**THE PROBLEM:** Below are the records; copy each line in which "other" can be found.

-- Opening Marker --

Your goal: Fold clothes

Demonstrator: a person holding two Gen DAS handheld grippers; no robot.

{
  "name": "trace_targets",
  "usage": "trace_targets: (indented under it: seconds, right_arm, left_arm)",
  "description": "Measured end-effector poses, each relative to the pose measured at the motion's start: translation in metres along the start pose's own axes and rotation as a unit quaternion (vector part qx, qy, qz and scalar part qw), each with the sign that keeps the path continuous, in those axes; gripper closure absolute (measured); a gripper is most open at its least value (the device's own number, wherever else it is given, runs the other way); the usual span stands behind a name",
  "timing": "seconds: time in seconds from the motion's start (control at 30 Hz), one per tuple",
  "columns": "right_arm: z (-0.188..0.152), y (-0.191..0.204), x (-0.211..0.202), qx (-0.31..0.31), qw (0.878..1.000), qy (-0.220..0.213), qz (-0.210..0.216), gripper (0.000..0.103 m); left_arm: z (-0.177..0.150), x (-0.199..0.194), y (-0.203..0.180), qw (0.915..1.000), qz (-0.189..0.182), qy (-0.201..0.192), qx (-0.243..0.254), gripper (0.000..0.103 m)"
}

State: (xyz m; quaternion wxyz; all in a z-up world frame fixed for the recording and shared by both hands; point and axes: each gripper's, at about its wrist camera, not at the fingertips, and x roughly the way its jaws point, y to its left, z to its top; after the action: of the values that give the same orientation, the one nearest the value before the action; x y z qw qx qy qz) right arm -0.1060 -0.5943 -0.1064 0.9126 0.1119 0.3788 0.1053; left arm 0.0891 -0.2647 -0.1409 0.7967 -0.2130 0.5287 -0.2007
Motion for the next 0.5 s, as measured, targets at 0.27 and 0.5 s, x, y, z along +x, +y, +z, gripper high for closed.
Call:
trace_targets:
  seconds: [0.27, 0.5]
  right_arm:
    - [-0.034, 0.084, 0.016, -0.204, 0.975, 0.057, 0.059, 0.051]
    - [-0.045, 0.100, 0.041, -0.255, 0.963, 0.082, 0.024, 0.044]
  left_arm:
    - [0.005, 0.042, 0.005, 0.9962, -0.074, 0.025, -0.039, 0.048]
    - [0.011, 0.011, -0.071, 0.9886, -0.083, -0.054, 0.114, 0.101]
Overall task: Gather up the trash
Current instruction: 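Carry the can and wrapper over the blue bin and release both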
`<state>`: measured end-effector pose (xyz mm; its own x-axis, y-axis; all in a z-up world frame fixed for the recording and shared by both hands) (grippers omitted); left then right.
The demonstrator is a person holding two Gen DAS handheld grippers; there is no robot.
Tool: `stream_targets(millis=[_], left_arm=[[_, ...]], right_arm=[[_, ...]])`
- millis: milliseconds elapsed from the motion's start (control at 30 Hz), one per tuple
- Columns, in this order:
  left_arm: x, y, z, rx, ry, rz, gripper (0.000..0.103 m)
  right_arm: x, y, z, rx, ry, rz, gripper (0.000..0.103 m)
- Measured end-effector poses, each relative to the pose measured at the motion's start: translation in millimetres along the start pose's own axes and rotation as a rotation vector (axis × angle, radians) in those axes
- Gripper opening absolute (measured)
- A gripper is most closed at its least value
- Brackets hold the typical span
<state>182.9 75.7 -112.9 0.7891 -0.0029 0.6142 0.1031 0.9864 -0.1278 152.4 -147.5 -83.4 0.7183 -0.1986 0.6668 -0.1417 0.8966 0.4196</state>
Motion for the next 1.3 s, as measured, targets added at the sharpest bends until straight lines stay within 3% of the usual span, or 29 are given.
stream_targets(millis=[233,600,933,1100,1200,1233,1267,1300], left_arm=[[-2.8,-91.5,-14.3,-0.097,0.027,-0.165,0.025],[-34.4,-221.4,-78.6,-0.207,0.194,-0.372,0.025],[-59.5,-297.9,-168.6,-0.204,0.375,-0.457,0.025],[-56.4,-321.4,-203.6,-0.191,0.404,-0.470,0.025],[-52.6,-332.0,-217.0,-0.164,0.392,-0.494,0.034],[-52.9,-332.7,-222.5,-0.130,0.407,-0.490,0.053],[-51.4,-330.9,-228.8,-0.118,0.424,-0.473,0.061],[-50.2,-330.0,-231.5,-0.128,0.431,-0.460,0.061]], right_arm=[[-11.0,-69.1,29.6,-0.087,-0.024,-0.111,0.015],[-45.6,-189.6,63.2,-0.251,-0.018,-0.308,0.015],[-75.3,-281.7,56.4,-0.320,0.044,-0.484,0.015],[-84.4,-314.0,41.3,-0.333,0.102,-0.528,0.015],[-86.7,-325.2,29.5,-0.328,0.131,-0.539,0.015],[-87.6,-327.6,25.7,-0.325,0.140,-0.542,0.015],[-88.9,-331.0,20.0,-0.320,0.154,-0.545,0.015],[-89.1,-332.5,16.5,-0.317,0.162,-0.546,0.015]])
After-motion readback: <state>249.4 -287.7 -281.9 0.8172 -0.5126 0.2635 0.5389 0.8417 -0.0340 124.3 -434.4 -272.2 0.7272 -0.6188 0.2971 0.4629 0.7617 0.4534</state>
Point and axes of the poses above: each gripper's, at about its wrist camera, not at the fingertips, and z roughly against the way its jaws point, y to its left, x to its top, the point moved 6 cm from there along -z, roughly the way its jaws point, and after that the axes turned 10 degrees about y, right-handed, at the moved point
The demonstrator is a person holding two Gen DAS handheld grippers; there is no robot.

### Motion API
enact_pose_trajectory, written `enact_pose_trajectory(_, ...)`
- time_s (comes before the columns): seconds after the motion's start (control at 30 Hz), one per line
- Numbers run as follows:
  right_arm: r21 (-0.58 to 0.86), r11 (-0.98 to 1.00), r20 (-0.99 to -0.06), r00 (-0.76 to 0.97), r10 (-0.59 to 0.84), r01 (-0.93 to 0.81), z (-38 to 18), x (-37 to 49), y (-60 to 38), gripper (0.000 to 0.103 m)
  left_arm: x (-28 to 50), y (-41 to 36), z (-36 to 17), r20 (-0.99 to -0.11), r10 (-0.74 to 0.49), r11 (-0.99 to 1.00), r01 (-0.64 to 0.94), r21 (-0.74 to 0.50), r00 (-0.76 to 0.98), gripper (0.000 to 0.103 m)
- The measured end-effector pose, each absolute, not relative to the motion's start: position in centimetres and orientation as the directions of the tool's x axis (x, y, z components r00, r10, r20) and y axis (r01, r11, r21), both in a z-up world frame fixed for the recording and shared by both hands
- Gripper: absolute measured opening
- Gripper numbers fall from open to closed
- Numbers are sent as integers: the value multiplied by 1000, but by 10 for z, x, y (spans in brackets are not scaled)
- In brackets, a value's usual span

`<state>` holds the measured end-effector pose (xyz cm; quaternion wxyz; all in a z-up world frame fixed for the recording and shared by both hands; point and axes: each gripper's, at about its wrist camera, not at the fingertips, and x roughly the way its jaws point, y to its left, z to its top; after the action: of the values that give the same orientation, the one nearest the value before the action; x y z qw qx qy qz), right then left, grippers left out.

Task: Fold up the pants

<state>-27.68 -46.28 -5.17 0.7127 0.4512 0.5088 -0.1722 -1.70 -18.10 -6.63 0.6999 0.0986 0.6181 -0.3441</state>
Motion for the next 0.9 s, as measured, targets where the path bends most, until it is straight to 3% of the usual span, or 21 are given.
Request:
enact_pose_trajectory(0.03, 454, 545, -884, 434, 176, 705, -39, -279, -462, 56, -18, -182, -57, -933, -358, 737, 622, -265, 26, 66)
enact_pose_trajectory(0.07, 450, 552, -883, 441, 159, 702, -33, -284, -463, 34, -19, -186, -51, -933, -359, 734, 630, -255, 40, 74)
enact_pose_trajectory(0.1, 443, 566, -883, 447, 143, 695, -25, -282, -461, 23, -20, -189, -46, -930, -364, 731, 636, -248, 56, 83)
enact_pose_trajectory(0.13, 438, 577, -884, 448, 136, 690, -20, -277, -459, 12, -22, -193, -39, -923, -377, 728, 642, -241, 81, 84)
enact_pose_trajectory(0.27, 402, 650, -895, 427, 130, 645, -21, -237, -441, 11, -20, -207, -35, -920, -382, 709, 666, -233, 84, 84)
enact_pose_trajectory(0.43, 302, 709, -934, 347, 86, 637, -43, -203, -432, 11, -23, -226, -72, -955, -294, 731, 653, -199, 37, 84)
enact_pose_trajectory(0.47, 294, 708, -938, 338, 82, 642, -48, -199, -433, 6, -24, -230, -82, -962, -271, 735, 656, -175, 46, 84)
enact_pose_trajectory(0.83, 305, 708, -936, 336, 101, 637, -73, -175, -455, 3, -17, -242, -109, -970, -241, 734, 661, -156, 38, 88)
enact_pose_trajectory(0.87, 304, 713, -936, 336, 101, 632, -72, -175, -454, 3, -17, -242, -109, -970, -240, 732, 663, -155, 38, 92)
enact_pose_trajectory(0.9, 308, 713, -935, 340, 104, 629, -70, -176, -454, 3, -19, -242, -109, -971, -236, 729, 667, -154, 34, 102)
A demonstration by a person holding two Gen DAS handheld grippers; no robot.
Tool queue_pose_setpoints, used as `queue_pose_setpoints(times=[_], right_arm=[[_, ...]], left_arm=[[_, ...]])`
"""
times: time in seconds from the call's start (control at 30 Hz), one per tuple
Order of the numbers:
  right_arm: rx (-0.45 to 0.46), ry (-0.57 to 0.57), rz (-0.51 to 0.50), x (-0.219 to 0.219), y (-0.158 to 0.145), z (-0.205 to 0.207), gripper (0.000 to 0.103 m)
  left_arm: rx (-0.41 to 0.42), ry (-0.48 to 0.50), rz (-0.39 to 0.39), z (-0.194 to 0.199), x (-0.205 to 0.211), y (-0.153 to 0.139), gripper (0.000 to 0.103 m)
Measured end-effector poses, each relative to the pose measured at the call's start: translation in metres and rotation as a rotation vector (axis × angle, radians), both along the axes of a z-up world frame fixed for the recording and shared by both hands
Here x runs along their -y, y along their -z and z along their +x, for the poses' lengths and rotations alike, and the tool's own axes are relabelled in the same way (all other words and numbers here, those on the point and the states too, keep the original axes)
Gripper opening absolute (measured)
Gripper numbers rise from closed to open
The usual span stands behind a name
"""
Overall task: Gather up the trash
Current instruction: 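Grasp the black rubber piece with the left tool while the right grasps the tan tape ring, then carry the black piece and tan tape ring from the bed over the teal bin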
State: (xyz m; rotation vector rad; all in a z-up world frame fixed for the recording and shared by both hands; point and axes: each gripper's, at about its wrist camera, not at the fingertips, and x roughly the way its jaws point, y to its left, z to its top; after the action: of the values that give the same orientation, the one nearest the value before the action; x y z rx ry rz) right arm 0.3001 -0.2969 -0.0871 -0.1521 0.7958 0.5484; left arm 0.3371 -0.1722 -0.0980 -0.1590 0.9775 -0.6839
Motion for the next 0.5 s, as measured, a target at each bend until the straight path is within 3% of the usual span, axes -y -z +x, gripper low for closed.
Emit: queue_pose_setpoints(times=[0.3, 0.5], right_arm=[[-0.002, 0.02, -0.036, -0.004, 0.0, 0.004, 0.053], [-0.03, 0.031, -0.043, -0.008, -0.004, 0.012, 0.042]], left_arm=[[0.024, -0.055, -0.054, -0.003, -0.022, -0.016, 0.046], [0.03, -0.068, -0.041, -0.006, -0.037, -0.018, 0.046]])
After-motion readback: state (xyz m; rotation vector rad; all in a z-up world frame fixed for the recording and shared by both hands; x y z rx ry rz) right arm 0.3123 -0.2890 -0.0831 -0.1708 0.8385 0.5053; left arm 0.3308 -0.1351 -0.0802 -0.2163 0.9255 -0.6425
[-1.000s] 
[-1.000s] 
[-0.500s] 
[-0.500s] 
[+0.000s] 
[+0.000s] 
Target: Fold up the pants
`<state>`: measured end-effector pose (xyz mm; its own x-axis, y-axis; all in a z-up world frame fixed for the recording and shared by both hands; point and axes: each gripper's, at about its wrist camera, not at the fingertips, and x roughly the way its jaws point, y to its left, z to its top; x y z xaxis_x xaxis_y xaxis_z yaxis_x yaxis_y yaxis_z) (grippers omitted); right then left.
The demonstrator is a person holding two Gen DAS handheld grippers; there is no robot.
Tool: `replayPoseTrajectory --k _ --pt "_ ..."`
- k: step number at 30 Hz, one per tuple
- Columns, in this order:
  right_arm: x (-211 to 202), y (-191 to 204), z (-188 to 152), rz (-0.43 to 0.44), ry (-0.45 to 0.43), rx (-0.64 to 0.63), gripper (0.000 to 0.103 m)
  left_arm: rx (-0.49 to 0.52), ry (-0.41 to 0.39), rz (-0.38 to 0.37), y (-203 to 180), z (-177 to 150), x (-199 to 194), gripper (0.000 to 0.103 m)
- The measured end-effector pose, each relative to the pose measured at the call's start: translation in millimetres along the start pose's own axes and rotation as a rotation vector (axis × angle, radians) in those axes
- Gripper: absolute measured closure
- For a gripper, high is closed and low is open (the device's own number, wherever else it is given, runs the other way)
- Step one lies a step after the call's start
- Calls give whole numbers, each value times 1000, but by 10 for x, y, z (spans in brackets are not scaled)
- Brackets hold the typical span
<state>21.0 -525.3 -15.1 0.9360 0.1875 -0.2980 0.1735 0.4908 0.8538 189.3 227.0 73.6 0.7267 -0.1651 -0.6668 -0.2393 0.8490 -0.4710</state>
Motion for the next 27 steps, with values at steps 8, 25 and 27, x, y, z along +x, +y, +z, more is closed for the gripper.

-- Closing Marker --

**OUTPUT OF THE EXERCISE:**
  "description": "Measured end-effector poses, each relative to the pose measured at the motion's start: translation in metres along the start pose's own axes and rotation as a unit quaternion (vector part qx, qy, qz and scalar part qw), each with the sign that keeps the path continuous, in those axes; gripper closure absolute (measured); a gripper is most open at its least value (the device's own number, wherever else it is given, runs the other way); the usual span stands behind a name",
Here x runs along their -y, y along their -z and z along their +x, for the poses' lengths and rotations alike, and the tool's own axes are relabelled in the same way (all other words and numbers here, those on the point and the states too, keep the original axes)
- For a gripper, high is closed and low is open (the device's own number, wherever else it is given, runs the other way)

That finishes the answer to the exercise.